③他の仕事が入る可能性もあるので余裕のある2週間

の選択肢である。

こちらの力関係が強かったり、聞いた限りそんなに大事そうでない場合は、初手で一度言ってみるのも選択肢としては考えられる。ただ、毎回どんなシチュエーションでもバッファを取ってくる人は、長期的には信頼されていない。

ただ、バッファが取れるなら取っておいた方が良い。結果的に、1週間でできたらその時に報告をすればいいだけなので。

 

行動を伴う発言をする

新卒が多数入社する会社では、野球でいう「新人王」のような新人限定のタイトルがあることが多い。

目的は、1年目から達成感を体感してもらうことと競争による成長を促すこと、だろうか。

自分が新卒で入った会社にも新人王があったのだが、その会社はガツガツした人はほとんどいなかった。

新人は入社式の日の懇親会で軽い挨拶をするのだが、同期のうち1人が

「よろしくお願いします!あと絶対新人王とります」と宣言した。

宣言したのは、その同期1人だけだった。もちろん、その後は先輩社員に一番注目されたのはその彼であった。

翌日以降も、「あぁ、懇親会で新人王の宣言してた」という認知が社員にされていて、マーケティングというかキャラクターとしてはいいなぁ、やられたなぁと自分も思っていた。

だが、日を重ねるごとに、その彼のメッキが剥がれていく。

新人あるあるのネガティブなマインドに陥ってしまい、数ヶ月ですっかり元気がなくなってしまった。

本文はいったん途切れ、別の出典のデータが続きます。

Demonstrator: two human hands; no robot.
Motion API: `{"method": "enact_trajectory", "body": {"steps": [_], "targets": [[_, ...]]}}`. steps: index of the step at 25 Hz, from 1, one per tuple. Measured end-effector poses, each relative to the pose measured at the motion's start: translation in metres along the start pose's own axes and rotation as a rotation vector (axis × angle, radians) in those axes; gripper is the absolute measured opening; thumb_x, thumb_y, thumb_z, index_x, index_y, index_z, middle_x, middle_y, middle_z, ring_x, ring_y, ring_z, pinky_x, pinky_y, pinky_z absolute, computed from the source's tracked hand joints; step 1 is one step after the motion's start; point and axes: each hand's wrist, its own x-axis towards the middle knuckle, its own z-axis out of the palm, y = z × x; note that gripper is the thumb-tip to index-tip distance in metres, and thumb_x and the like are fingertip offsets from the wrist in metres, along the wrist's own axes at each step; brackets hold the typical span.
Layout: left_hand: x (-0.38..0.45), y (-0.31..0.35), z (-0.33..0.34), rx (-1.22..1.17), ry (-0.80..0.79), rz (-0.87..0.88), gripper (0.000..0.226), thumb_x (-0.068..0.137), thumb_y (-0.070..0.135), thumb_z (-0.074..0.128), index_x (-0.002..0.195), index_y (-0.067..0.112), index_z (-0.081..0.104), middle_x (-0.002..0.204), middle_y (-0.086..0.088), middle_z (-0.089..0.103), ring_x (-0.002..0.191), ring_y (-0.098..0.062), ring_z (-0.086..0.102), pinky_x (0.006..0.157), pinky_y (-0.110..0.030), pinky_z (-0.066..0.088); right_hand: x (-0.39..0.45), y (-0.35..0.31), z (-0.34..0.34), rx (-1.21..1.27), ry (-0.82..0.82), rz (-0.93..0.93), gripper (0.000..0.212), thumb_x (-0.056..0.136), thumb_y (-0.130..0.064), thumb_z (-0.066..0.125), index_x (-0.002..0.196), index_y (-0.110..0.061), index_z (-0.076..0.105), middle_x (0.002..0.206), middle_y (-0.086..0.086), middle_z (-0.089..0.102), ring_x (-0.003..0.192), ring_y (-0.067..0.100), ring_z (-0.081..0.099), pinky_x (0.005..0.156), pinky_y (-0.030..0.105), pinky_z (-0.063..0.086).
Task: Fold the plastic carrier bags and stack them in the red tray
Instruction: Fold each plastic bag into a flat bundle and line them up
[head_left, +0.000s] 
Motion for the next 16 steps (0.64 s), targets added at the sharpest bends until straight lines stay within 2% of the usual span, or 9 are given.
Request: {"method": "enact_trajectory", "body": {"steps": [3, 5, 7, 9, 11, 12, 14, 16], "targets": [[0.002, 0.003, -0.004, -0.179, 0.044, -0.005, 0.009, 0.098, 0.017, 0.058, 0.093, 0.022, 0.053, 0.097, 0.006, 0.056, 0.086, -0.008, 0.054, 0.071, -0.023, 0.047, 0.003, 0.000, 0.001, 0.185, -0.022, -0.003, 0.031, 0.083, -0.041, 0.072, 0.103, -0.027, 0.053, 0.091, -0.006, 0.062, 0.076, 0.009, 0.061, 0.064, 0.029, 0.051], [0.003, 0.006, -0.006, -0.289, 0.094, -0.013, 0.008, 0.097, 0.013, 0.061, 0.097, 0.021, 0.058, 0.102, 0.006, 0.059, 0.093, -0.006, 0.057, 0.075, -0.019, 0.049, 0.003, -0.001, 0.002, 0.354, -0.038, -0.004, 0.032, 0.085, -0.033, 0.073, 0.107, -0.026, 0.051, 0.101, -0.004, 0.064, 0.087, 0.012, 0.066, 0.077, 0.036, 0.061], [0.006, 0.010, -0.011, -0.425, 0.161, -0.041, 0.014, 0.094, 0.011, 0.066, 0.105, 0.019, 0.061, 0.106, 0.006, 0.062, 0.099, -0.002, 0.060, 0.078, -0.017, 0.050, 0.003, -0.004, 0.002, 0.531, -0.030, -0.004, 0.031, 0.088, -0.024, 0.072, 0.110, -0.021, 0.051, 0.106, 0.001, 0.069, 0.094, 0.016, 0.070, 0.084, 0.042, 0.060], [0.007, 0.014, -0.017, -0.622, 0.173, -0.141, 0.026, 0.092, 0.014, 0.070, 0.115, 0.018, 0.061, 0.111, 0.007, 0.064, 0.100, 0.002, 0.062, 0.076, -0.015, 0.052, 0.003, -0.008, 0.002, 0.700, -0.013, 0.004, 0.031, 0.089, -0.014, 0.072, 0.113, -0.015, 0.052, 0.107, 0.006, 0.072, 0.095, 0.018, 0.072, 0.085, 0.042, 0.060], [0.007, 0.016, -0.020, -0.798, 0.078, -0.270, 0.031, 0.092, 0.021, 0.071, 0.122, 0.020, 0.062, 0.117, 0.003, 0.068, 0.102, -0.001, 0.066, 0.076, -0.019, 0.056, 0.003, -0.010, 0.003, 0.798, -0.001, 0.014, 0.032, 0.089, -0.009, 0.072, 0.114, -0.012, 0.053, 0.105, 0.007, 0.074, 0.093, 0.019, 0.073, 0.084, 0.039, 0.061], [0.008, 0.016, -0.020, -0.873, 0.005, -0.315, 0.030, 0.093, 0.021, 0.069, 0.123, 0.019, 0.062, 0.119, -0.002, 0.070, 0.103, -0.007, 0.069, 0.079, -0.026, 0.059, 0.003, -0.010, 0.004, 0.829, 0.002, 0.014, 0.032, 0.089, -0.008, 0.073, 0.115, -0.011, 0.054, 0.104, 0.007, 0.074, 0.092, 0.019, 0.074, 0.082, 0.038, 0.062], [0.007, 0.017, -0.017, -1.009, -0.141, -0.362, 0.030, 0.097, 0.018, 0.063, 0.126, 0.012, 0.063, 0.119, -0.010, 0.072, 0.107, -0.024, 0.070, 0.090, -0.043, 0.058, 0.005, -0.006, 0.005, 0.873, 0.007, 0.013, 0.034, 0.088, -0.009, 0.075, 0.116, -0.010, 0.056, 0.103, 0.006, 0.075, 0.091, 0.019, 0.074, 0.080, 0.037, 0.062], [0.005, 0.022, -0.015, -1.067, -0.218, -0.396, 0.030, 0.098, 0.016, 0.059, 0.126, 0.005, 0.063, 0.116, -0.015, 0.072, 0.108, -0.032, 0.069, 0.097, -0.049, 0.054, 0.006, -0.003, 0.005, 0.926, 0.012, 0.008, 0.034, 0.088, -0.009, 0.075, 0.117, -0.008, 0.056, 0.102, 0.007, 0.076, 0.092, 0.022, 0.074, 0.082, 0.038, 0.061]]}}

本気で周囲からは「あの発言が一番ピークだった」と思われるレベルになってしまった。

結果、もちろんだが新人王候補にもならなかった。

 

このケースは、認知の戦略としては入り口としてはよかったものの、その後の行動が連動していなかったので、「口だけ」という評判という逆効果になってしまった。

もちろん、本当にそのタイトルのレベルのパフォーマンスが出せるのであれば言ってもいいが、それがわからないのであれば気軽に言うべきではない。

これが、仕事熱心な会社で社交辞令的に新人全員が「新人王とります」宣言をしている環境だったら、また変わっていただろう。

 

ただ、結果的に高いハードルを跳べても、それは運がよかっただけの場合も多い。

ハードルは、下げる、ないしは作らなくてもいいのであれば作らないことに越したことはない。

もちろんVC出資や、就活など、相手に期待をさせないと動いてくれないパターンも多い。その時は期待をさせる。そうせざるを得ない。

それ以外は、期待をさせないというのが、比較的精神衛生上良いのではないか。